DATA SUPPLIED START

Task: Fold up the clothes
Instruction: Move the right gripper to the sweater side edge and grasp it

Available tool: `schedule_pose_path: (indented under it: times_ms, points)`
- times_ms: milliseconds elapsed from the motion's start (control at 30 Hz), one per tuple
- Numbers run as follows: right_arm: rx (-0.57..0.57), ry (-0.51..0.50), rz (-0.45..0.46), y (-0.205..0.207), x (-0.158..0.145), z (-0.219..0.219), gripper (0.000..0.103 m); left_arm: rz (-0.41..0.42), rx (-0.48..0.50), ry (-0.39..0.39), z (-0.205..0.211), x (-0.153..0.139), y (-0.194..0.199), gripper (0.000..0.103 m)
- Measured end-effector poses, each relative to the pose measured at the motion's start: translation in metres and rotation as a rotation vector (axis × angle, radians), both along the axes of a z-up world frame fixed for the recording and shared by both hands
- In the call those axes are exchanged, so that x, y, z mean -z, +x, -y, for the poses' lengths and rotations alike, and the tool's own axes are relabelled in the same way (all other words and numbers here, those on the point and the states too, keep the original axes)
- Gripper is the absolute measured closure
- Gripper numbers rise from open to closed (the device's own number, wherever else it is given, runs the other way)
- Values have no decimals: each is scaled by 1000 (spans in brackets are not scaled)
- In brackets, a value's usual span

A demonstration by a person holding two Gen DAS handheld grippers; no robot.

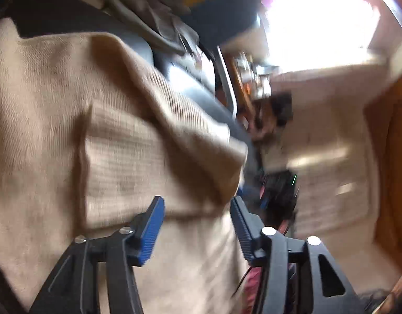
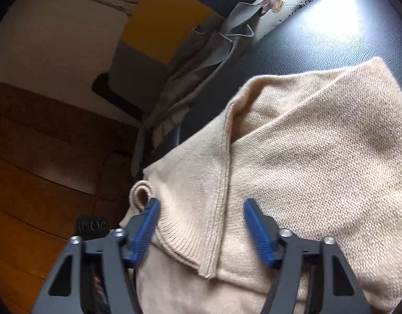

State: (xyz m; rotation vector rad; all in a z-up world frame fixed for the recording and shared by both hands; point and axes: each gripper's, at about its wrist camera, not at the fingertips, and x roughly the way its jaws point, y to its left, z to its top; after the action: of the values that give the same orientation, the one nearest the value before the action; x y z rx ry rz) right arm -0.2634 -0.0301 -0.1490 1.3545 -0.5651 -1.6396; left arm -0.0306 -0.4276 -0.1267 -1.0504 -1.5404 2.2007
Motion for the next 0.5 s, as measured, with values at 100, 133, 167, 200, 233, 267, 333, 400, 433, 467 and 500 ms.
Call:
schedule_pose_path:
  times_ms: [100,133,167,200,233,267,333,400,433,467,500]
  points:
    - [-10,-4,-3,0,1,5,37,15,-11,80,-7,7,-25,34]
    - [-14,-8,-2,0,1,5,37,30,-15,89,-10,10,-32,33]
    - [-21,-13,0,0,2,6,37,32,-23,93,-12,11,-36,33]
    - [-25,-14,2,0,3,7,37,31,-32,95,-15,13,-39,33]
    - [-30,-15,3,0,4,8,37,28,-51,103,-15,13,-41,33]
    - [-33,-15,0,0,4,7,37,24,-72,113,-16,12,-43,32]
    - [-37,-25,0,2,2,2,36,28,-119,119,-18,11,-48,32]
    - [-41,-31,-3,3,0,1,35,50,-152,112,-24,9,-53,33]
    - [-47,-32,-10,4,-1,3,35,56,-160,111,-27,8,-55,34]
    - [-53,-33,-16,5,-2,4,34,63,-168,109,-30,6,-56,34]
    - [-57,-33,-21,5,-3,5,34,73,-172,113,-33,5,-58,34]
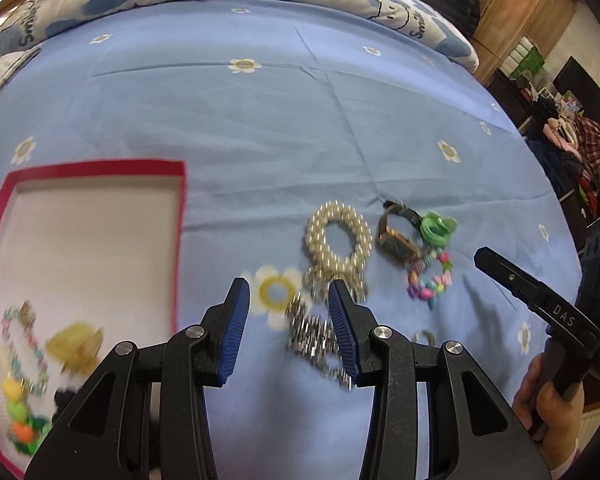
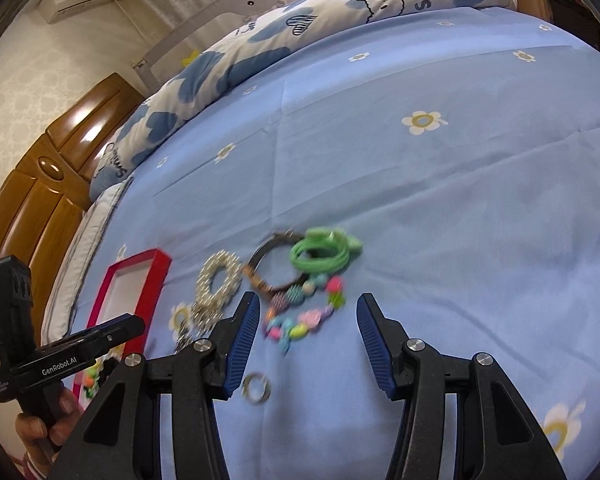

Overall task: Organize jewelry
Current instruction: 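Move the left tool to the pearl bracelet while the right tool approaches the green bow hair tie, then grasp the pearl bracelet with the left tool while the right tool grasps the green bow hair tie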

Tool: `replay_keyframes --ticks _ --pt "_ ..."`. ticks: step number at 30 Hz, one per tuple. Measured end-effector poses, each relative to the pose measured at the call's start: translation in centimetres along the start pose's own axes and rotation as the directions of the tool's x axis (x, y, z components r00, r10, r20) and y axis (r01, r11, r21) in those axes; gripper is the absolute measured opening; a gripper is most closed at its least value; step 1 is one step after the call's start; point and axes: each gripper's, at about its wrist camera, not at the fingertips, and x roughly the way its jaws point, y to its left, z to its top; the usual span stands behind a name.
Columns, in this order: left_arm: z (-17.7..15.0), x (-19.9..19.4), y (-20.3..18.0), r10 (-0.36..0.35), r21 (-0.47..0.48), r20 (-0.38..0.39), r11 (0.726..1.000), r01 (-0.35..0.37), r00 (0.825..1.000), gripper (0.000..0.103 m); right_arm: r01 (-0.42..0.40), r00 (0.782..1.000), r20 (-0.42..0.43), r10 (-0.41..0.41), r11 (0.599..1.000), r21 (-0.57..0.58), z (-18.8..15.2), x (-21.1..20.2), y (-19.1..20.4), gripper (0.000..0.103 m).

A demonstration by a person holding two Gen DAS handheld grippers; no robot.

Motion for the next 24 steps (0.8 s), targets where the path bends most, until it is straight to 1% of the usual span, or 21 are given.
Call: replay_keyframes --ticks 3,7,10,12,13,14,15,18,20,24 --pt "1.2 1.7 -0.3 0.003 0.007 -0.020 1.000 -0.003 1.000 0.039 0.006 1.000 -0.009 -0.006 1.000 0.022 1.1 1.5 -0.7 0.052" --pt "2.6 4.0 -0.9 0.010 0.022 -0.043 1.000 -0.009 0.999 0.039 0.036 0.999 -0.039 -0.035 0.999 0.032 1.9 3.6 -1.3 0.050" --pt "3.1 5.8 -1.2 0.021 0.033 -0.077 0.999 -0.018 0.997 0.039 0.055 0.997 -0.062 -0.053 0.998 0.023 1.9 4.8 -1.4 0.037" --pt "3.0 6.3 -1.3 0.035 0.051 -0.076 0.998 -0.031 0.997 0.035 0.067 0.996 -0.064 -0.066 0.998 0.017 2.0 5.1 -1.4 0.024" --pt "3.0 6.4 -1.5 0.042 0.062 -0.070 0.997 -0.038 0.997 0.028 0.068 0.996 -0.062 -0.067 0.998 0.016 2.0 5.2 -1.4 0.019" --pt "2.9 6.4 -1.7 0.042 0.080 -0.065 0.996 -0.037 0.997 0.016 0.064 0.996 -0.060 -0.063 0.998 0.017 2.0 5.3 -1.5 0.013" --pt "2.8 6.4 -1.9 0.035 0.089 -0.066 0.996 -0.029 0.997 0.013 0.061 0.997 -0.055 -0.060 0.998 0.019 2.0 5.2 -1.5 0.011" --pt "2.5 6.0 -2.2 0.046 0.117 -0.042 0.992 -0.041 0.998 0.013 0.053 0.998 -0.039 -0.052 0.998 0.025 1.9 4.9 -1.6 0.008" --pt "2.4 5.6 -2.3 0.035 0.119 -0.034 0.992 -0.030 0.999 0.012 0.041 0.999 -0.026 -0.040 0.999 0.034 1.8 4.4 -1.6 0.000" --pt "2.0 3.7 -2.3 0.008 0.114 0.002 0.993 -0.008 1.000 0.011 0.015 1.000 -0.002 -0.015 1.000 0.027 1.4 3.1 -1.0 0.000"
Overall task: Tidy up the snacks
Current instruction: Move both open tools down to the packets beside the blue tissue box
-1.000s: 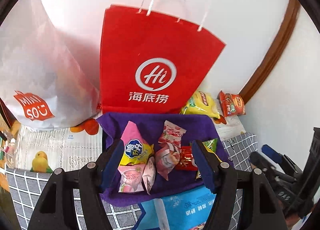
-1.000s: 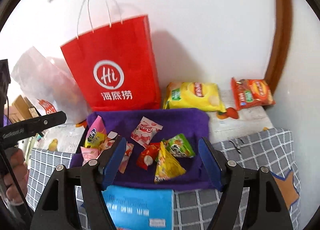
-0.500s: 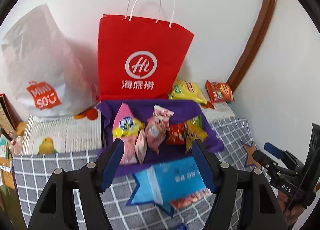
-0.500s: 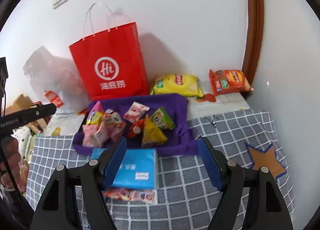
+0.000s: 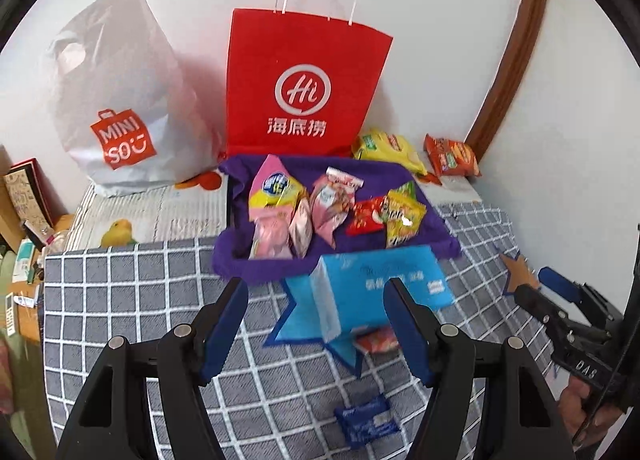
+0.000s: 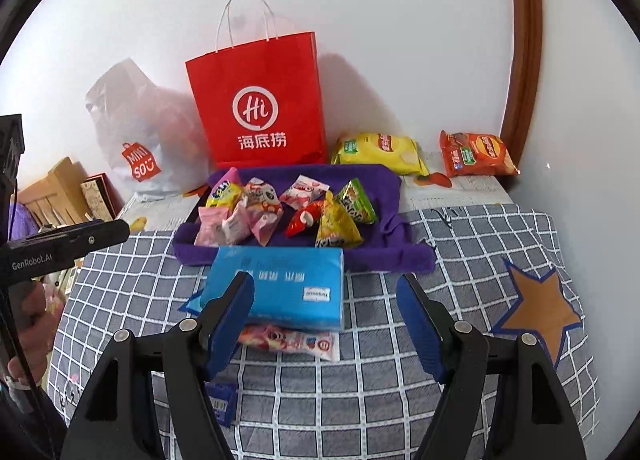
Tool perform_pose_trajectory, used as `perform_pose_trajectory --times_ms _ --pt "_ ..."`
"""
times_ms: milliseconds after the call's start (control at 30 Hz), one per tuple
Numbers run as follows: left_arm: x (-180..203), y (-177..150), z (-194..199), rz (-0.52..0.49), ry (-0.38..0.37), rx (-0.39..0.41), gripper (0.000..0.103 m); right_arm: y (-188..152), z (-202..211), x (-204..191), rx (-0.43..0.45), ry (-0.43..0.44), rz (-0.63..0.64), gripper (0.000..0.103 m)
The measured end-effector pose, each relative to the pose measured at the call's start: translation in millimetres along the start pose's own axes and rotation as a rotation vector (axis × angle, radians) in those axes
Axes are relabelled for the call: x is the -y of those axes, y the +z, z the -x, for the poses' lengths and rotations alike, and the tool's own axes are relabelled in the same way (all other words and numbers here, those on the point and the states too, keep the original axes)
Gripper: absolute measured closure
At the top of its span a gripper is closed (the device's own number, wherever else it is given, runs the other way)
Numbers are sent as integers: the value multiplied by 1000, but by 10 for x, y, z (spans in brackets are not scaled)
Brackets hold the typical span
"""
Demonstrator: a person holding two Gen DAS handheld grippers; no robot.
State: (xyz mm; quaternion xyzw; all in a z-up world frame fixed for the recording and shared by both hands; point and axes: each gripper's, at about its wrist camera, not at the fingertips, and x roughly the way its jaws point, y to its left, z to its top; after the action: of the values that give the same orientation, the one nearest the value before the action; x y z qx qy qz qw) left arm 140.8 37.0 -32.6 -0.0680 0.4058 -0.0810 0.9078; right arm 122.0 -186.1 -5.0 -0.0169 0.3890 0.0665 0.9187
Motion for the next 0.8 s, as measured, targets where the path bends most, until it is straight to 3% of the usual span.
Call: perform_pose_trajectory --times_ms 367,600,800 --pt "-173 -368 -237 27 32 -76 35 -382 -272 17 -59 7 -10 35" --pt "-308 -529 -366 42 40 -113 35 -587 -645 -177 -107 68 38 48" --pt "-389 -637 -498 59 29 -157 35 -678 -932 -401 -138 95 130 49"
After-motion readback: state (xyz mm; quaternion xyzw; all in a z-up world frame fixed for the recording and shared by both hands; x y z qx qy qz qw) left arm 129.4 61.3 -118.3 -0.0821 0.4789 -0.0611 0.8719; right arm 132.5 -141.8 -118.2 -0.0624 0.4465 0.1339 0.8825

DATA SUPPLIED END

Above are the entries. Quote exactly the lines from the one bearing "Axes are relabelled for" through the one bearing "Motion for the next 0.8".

Axes are relabelled for the call: x is the -y of those axes, y the +z, z the -x, for the poses' lengths and rotations alike, and the tool's own axes are relabelled in the same way (all other words and numbers here, those on the point and the states too, keep the original axes)
Gripper: absolute measured closure
At the top of its span a gripper is closed (the device's own number, wherever else it is given, runs the other way)
Numbers are sent as integers: the value multiplied by 1000, but by 10 for x, y, z (spans in brackets are not scaled)
Brackets hold the typical span
"""
Demonstrator: a person holding two Gen DAS handheld grippers; no robot.
State: (xyz mm; quaternion xyzw; all in a z-up world frame fixed for the recording and shared by both hands; point and axes: each gripper's, at about its wrist camera, not at the fingertips, and x roughly the way its jaws point, y to its left, z to its top; after the action: of the values that give the same orientation, the one nearest the value before the action; x y z qx qy qz qw) left arm 140.8 37.0 -32.6 -0.0680 0.4058 -0.0810 0.9078; right arm 122.0 -186.1 -5.0 -0.0169 0.3890 0.0665 0.9187
Motion for the next 0.8 s, as measured, targets where the path bends most, until it is straight to 3% of the usual span.

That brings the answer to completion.